■ **Exercise directions**
When you write out the listing, keep each word exactly as it stands but include none of its images.
Start of Data shown
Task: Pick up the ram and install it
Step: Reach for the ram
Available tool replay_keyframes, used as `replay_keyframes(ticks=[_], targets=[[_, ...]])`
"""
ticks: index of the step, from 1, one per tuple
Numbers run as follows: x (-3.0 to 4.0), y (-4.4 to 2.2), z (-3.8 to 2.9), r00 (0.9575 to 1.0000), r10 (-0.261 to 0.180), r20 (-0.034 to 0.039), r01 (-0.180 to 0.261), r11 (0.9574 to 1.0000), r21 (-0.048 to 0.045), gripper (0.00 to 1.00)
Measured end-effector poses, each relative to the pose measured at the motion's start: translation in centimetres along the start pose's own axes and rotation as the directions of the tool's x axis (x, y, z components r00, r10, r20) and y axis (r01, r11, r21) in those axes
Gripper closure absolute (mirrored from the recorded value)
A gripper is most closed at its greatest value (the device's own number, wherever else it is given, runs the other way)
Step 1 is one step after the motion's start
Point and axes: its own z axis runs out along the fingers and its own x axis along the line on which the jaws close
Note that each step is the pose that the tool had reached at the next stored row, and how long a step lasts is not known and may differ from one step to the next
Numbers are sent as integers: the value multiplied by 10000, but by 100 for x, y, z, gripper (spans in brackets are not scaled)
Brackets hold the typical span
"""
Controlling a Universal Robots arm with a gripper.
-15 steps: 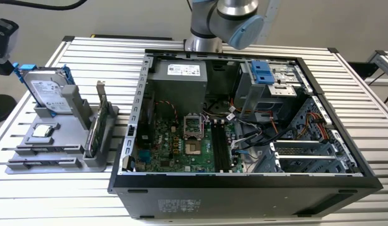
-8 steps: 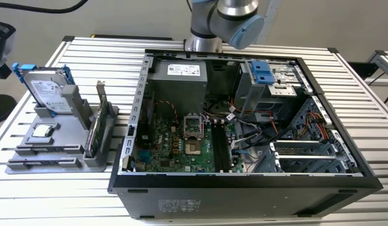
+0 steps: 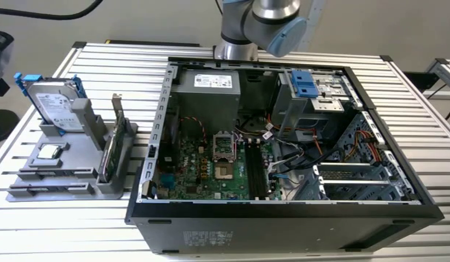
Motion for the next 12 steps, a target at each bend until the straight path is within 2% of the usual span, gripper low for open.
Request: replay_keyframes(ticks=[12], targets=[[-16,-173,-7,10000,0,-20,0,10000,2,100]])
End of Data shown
■ **Written answer**
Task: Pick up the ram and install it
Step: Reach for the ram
Available tool replay_keyframes, used as `replay_keyframes(ticks=[_], targets=[[_, ...]])`
"""
ticks: index of the step, from 1, one per tuple
Numbers run as follows: x (-3.0 to 4.0), y (-4.4 to 2.2), z (-3.8 to 2.9), r00 (0.9575 to 1.0000), r10 (-0.261 to 0.180), r20 (-0.034 to 0.039), r01 (-0.180 to 0.261), r11 (0.9574 to 1.0000), r21 (-0.048 to 0.045), gripper (0.00 to 1.00)
Measured end-effector poses, each relative to the pose measured at the motion's start: translation in centimetres along the start pose's own axes and rotation as the directions of the tool's x axis (x, y, z components r00, r10, r20) and y axis (r01, r11, r21) in those axes
Gripper closure absolute (mirrored from the recorded value)
A gripper is most closed at its greatest value (the device's own number, wherever else it is given, runs the other way)
Step 1 is one step after the motion's start
Point and axes: its own z axis runs out along the fingers and its own x axis along the line on which the jaws close
Note that each step is the pose that the tool had reached at the next stored row, and how long a step lasts is not known and may differ from one step to the next
Numbers are sent as integers: the value multiplied by 10000, but by 100 for x, y, z, gripper (spans in brackets are not scaled)
Brackets hold the typical span
"""
Controlling a Universal Robots arm with a gripper.
-15 steps: 
-8 steps: 
+0 steps: 
Motion for the next 12 steps, a target at each bend until the straight path is within 2% of the usual span, gripper low for open.
Request: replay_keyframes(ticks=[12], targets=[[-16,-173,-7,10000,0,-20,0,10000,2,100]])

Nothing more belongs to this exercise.